Content starts
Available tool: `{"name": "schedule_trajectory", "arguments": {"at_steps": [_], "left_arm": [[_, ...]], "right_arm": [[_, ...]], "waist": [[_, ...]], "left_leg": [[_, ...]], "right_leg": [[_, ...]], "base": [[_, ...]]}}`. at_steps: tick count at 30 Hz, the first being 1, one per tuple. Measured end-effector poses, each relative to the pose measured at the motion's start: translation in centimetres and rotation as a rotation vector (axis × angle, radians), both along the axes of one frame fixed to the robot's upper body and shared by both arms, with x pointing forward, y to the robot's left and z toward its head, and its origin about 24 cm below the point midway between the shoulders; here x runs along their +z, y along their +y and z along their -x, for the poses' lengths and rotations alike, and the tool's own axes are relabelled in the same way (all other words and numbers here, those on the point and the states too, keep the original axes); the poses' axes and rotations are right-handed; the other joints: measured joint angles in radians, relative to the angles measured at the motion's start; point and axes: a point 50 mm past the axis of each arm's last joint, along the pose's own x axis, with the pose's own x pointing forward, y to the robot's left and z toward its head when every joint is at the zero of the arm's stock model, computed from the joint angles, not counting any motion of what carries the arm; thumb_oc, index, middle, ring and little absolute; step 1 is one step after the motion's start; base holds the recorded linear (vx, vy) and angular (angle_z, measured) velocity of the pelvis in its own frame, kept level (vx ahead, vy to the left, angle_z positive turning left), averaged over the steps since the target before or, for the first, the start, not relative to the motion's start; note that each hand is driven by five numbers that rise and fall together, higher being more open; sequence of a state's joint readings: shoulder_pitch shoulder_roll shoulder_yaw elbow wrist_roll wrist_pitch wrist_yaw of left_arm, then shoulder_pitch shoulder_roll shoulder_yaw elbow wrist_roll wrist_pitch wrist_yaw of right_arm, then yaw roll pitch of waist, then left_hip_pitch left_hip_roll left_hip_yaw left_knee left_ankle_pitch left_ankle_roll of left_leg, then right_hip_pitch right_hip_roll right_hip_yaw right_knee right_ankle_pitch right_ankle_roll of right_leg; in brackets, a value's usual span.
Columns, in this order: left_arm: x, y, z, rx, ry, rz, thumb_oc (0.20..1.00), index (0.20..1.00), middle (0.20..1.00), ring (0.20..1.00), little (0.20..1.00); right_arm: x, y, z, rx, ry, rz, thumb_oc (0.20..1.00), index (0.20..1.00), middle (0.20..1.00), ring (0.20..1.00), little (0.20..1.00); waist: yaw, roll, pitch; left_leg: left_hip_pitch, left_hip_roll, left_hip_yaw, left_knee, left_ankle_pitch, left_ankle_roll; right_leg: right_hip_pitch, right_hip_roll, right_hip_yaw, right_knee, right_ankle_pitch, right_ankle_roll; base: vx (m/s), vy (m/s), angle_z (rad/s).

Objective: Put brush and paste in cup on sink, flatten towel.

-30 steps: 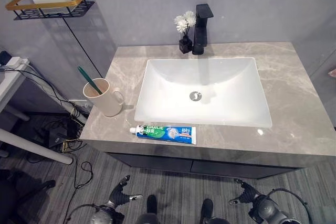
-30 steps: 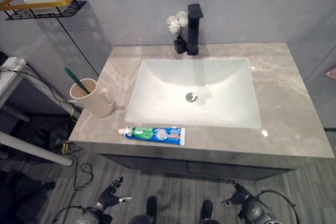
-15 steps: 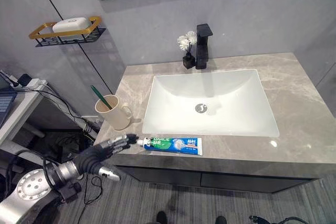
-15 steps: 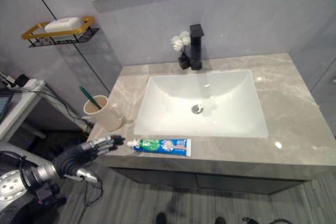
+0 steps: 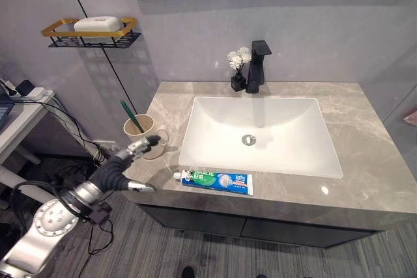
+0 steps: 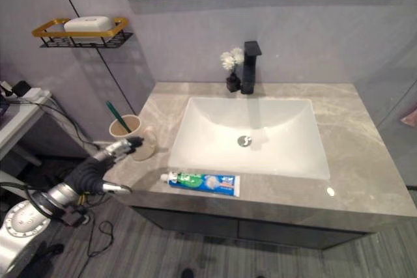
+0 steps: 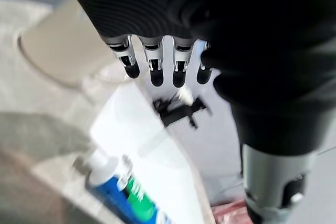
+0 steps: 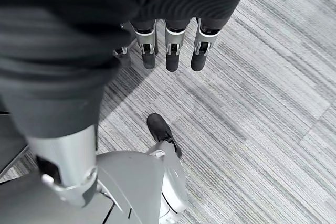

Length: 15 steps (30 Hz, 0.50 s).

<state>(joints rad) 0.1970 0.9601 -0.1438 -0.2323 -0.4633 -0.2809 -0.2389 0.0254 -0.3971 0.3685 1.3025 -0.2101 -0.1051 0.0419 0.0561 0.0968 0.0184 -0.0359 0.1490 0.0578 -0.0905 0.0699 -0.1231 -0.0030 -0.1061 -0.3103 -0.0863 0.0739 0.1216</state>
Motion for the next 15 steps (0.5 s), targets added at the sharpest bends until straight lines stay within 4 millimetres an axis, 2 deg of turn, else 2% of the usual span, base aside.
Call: {"name": "schedule_trajectory", "arguments": {"at_steps": [3,8,9,15], "left_arm": [[-0.4,-0.4,-0.2,-0.014,0.002,-0.028,1.0,1.0,1.0,1.0,1.0],[0.1,-0.6,-0.8,-0.027,-0.037,-0.064,1.0,1.0,1.0,1.0,1.0],[-0.3,-0.5,-0.8,-0.016,-0.034,-0.093,1.0,1.0,1.0,1.0,1.0],[-2.2,-0.4,-0.8,0.007,0.01,-0.135,1.0,1.0,1.0,1.0,1.0]], "right_arm": [[0.1,0.1,-0.4,0.01,-0.02,0.004,1.0,1.0,1.0,1.0,1.0],[0.2,0.3,-1.4,0.021,-0.059,0.002,1.0,1.0,1.0,1.0,1.0],[0.3,0.3,-1.5,0.022,-0.064,0.003,1.0,1.0,1.0,1.0,1.0],[0.3,0.1,-1.3,0.021,-0.062,0.012,1.0,1.0,1.0,1.0,1.0]], "waist": [[-0.01,0.001,0.003],[-0.019,0.0,0.022],[-0.018,0.004,0.028],[-0.029,0.009,0.043]], "left_leg": [[-0.001,0.001,0.005,0.0,0.001,-0.001],[-0.003,0.005,0.015,0.0,0.001,-0.001],[-0.004,0.005,0.036,-0.001,-0.002,0.0],[-0.021,0.005,0.04,0.0,-0.001,0.0]], "right_leg": [[-0.006,0.001,0.003,0.0,0.0,0.0],[-0.015,0.003,0.014,-0.001,0.001,0.0],[-0.029,0.003,0.032,-0.007,0.003,0.001],[-0.048,0.004,0.038,-0.006,0.008,0.0]], "base": [[0.01,-0.007,-0.04],[0.03,0.005,-0.09],[0.02,0.01,-0.2],[0.01,0.004,-0.05]]}}
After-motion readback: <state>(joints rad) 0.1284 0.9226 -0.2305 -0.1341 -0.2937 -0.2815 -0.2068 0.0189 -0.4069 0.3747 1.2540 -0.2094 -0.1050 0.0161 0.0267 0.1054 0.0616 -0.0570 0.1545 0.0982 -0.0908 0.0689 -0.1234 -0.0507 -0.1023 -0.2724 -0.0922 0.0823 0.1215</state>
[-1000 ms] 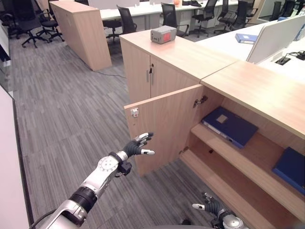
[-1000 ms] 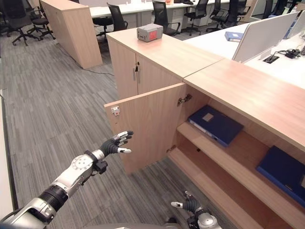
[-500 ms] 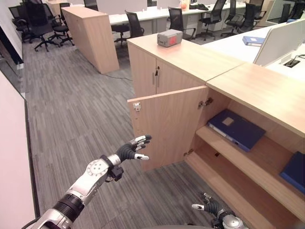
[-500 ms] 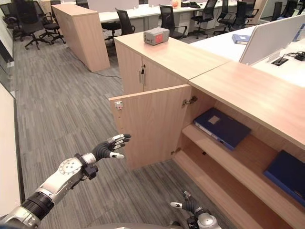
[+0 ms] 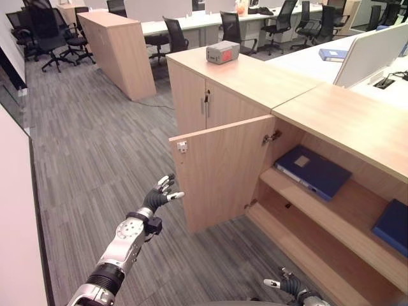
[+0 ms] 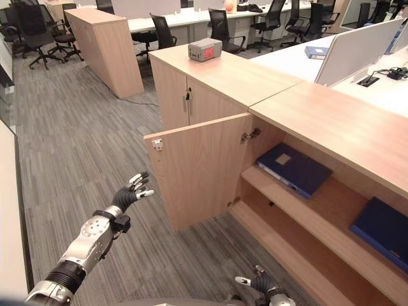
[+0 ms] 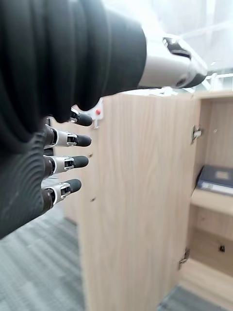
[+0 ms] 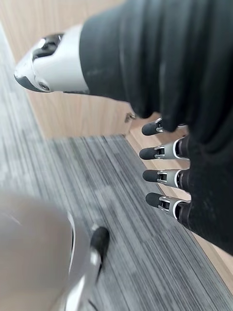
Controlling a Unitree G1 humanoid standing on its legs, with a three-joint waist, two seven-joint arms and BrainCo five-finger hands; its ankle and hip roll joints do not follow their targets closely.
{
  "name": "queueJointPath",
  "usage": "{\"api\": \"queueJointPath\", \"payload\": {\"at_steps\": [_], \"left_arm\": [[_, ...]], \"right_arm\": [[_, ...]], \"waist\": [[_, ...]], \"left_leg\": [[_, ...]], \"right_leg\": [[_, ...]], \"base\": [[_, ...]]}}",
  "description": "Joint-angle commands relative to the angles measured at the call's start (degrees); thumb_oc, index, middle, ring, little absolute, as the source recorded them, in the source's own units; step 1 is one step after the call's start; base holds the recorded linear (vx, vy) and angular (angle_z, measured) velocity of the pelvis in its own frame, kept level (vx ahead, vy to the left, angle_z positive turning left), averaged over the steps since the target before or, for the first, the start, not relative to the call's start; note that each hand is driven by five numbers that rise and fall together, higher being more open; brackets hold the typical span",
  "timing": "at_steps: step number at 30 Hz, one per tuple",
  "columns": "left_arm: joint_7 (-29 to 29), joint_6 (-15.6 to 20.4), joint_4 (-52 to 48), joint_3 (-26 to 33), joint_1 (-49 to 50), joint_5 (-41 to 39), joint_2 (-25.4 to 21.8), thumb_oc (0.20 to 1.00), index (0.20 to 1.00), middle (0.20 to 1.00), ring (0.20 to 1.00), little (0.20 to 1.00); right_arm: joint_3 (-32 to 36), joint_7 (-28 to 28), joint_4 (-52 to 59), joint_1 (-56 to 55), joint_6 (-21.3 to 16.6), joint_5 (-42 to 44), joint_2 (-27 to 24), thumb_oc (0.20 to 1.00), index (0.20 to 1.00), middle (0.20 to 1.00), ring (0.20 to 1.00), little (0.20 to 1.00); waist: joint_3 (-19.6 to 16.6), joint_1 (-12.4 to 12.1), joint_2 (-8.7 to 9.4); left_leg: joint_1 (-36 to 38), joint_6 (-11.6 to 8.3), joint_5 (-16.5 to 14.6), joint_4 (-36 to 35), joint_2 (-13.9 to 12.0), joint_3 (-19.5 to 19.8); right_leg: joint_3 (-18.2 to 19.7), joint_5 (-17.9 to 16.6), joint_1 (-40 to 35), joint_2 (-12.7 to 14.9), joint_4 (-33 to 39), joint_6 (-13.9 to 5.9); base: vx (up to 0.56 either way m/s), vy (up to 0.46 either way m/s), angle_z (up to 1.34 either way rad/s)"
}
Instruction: Put the empty folder in the office cabinet
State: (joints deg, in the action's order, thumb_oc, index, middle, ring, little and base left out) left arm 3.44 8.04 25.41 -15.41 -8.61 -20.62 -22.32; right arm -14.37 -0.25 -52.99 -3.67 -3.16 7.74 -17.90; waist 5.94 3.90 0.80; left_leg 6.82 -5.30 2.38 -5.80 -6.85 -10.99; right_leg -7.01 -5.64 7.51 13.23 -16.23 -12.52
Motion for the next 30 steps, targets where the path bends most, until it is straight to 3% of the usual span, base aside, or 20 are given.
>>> {"api": "queueJointPath", "payload": {"at_steps": [1, 2, 4, 6, 9, 10, 11, 12, 13, 14, 16, 30], "left_arm": [[-1.15, 2.20, 2.12, 3.01, 0.53, 4.44, 0.63, 1.000, 1.000, 1.000, 1.000, 1.000], [-1.01, 1.88, 3.48, 2.72, 1.62, 5.29, 0.65, 1.000, 1.000, 1.000, 1.000, 1.000], [-0.22, 1.26, 5.86, 1.72, 3.38, 6.30, 0.92, 1.000, 1.000, 1.000, 1.000, 1.000], [0.94, 1.11, 8.11, 0.07, 4.47, 7.86, 1.12, 1.000, 1.000, 1.000, 1.000, 1.000], [1.56, 0.35, 11.80, 0.18, 6.84, 7.78, 2.44, 1.000, 1.000, 1.000, 1.000, 1.000], [1.83, 0.01, 12.78, 0.36, 8.12, 7.64, 2.81, 1.000, 1.000, 1.000, 1.000, 1.000], [2.17, -0.38, 13.70, 0.22, 8.72, 7.72, 3.10, 1.000, 1.000, 1.000, 1.000, 1.000], [2.26, -0.59, 13.64, 0.41, 8.82, 7.40, 3.19, 1.000, 1.000, 1.000, 1.000, 1.000], [1.00, -0.51, 15.18, 0.99, 8.15, 6.61, 3.99, 1.000, 1.000, 1.000, 1.000, 1.000], [1.08, -0.46, 14.25, 0.69, 8.53, 6.50, 3.82, 1.000, 1.000, 1.000, 1.000, 1.000], [1.08, -0.28, 14.21, 0.72, 9.09, 7.01, 3.77, 1.000, 1.000, 1.000, 1.000, 1.000], [-0.62, 0.14, 16.32, 3.57, 8.06, 6.76, 3.43, 1.000, 1.000, 1.000, 1.000, 1.000]], "right_arm": [[1.12, -1.71, 0.45, 2.86, -1.19, 0.53, 1.57, 1.000, 1.000, 1.000, 1.000, 1.000], [1.37, -1.93, 0.50, 3.33, -1.23, 0.85, 1.34, 1.000, 1.000, 1.000, 1.000, 1.000], [1.54, -2.54, 0.44, 4.05, -1.14, 0.92, 0.67, 1.000, 1.000, 1.000, 1.000, 1.000], [1.56, -2.48, -0.52, 3.81, -1.25, 0.96, 0.06, 1.000, 1.000, 1.000, 1.000, 1.000], [2.16, -2.23, -2.82, 3.60, -1.47, 1.26, -0.87, 1.000, 1.000, 1.000, 1.000, 1.000], [2.08, -1.98, -2.33, 3.23, -1.67, 1.16, -1.72, 1.000, 1.000, 1.000, 1.000, 1.000], [1.46, -1.64, -2.93, 3.72, -1.90, 0.62, -3.08, 1.000, 1.000, 1.000, 1.000, 1.000], [1.27, -1.58, -2.70, 4.05, -2.04, 0.69, -3.96, 1.000, 1.000, 1.000, 1.000, 1.000], [0.44, -1.72, -2.72, 5.73, -1.64, 0.93, -5.37, 1.000, 1.000, 1.000, 1.000, 1.000], [0.29, -1.78, -2.60, 6.16, -1.65, 1.01, -5.82, 1.000, 1.000, 1.000, 1.000, 1.000], [0.12, -1.87, -2.39, 6.54, -1.66, 0.65, -5.93, 1.000, 1.000, 1.000, 1.000, 1.000], [-0.77, -0.99, -0.23, 4.20, -1.36, -0.53, -2.04, 1.000, 1.000, 1.000, 1.000, 1.000]], "waist": [[1.99, -0.90, 0.34], [2.09, -1.15, 0.57], [2.35, -0.56, 0.57], [2.28, 0.20, 0.63], [1.25, 0.18, 0.17], [1.03, 0.10, -0.29], [1.39, -0.20, -1.22], [2.83, -0.96, -1.10], [4.21, -2.68, -0.34], [3.67, -4.08, -0.12], [2.80, -4.86, -0.79], [-0.88, -3.20, -1.08]], "left_leg": [[3.85, 3.08, -7.48, 0.80, 2.66, 1.30], [3.75, 2.95, -7.72, 0.80, 3.10, 1.65], [4.22, 1.89, -8.44, 0.80, 2.85, 2.86], [4.63, 1.17, -9.25, 0.80, 2.60, 4.44], [5.37, 0.46, -9.45, 0.80, 2.14, 6.19], [5.49, -0.14, -9.65, 2.26, 0.75, 7.17], [1.20, -2.81, -8.29, 11.79, -1.85, 8.50], [-4.27, -3.88, -4.50, 22.86, -1.84, 10.59], [-10.09, -3.42, -1.93, 25.52, -1.88, 12.17], [-10.66, -2.59, -4.66, 19.00, 0.22, 14.09], [-9.78, -2.21, -4.88, 12.65, 0.77, 15.32], [0.48, -0.03, -5.00, 1.69, 1.47, 10.21]], "right_leg": [[-2.30, -0.10, 1.63, 1.62, -3.51, -2.48], [-2.95, 1.27, 1.33, 2.00, 0.22, -2.41], [-3.97, 0.00, 1.84, 2.31, 7.87, -2.07], [-1.88, -0.61, 1.83, 2.19, 12.29, -2.20], [0.32, -1.17, 0.00, 0.85, 14.16, -1.56], [0.28, -0.25, -1.17, -0.20, 14.36, -0.54], [-1.88, 2.55, -4.59, -1.98, 15.62, 1.91], [-2.78, 3.64, -7.48, -2.67, 16.93, 3.76], [-2.27, 5.87, -11.36, -2.87, 18.93, 4.68], [-1.76, 6.11, -11.82, -3.08, 19.52, 4.07], [-1.49, 6.59, -12.41, -3.61, 19.88, 3.37], [0.21, 6.19, -13.81, -2.44, 19.54, 1.88]], "base": [[0.21, -0.068, -0.03], [0.28, -0.120, 0.02], [0.23, -0.143, 0.47], [0.22, -0.147, 0.67], [0.27, -0.193, 0.56], [0.25, -0.304, 0.47], [0.28, -0.425, 0.88], [0.36, -0.405, 1.02], [0.37, -0.201, 1.00], [0.40, -0.066, 0.24], [0.19, 0.039, -0.48], [0.09, 0.067, -0.23]]}}
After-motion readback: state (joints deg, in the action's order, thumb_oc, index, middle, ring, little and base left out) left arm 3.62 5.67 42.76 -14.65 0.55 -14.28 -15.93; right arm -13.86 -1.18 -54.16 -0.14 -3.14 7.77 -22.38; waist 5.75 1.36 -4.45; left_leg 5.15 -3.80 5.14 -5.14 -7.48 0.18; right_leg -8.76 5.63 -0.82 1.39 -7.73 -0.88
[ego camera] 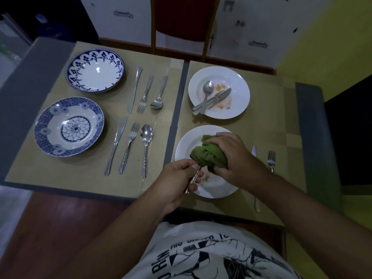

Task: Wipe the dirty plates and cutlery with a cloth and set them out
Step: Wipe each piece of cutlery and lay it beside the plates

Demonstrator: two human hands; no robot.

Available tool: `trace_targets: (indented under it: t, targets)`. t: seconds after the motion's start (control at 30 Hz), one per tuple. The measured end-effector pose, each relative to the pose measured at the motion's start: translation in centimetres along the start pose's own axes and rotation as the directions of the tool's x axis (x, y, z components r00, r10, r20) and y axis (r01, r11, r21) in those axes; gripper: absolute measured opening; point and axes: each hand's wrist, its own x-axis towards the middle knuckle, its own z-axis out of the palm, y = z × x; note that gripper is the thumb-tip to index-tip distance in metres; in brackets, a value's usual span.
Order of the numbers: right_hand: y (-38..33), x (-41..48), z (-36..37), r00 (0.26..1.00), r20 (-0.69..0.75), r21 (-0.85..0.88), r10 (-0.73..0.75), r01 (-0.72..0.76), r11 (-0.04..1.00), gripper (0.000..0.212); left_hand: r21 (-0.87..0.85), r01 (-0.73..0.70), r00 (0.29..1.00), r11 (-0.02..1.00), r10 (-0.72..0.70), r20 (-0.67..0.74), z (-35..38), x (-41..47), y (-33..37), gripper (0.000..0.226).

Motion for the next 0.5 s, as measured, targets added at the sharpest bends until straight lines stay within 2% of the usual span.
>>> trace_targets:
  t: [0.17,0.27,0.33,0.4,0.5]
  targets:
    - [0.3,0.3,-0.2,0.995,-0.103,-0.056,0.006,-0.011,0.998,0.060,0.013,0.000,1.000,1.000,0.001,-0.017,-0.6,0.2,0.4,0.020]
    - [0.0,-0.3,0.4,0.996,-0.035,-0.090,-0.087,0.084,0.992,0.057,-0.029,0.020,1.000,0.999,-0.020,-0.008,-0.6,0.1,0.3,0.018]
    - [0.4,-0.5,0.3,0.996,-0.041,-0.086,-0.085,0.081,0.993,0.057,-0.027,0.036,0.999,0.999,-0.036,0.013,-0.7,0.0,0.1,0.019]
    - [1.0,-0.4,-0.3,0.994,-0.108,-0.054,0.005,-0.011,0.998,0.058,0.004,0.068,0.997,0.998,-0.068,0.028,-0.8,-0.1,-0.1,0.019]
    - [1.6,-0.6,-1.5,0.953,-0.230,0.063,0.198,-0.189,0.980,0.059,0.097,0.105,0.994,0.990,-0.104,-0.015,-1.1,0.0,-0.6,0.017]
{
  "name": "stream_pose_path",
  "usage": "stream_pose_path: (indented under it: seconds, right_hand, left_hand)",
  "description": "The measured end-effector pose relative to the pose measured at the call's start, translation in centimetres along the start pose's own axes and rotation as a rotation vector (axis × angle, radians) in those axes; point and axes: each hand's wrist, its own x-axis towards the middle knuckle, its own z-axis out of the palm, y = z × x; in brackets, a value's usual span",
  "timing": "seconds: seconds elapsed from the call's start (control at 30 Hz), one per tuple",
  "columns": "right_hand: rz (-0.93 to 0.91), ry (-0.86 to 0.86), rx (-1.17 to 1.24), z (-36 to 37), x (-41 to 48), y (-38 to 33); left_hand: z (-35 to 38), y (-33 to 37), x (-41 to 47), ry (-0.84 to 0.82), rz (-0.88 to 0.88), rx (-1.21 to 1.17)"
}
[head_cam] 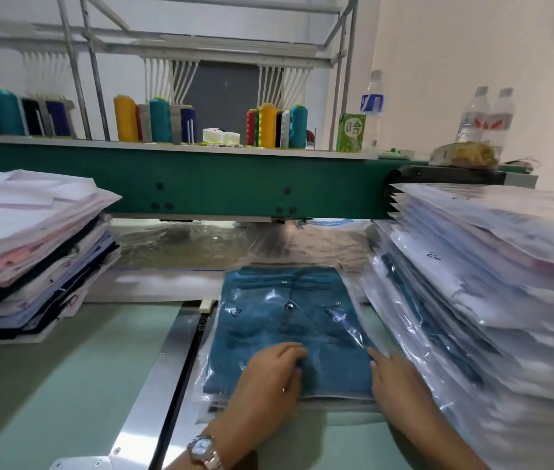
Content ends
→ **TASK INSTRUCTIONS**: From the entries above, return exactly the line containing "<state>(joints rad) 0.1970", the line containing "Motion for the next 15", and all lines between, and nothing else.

→ **COMPLETED TASK**:
<state>(joints rad) 0.1970 0.9601 -0.1438 -0.2323 -0.4633 -0.2809 -0.2389 0.0254 -0.3971 0.3685 1.3025 -0.2101 -0.1051 0.0419 0.0561 0.0968 0.0184 -0.0359 0.1490 0.0578 -0.0905 0.0699 -0.1231 -0.0030 -0.1061 -0.3103 -0.0863 0.0739 0.1216</state>
Motion for the next 15 steps (0.5 s), targets added at the sharpest bends until straight lines stay within 4 millimetres an axis, 2 deg of turn, else 2% of the usual span, base aside.

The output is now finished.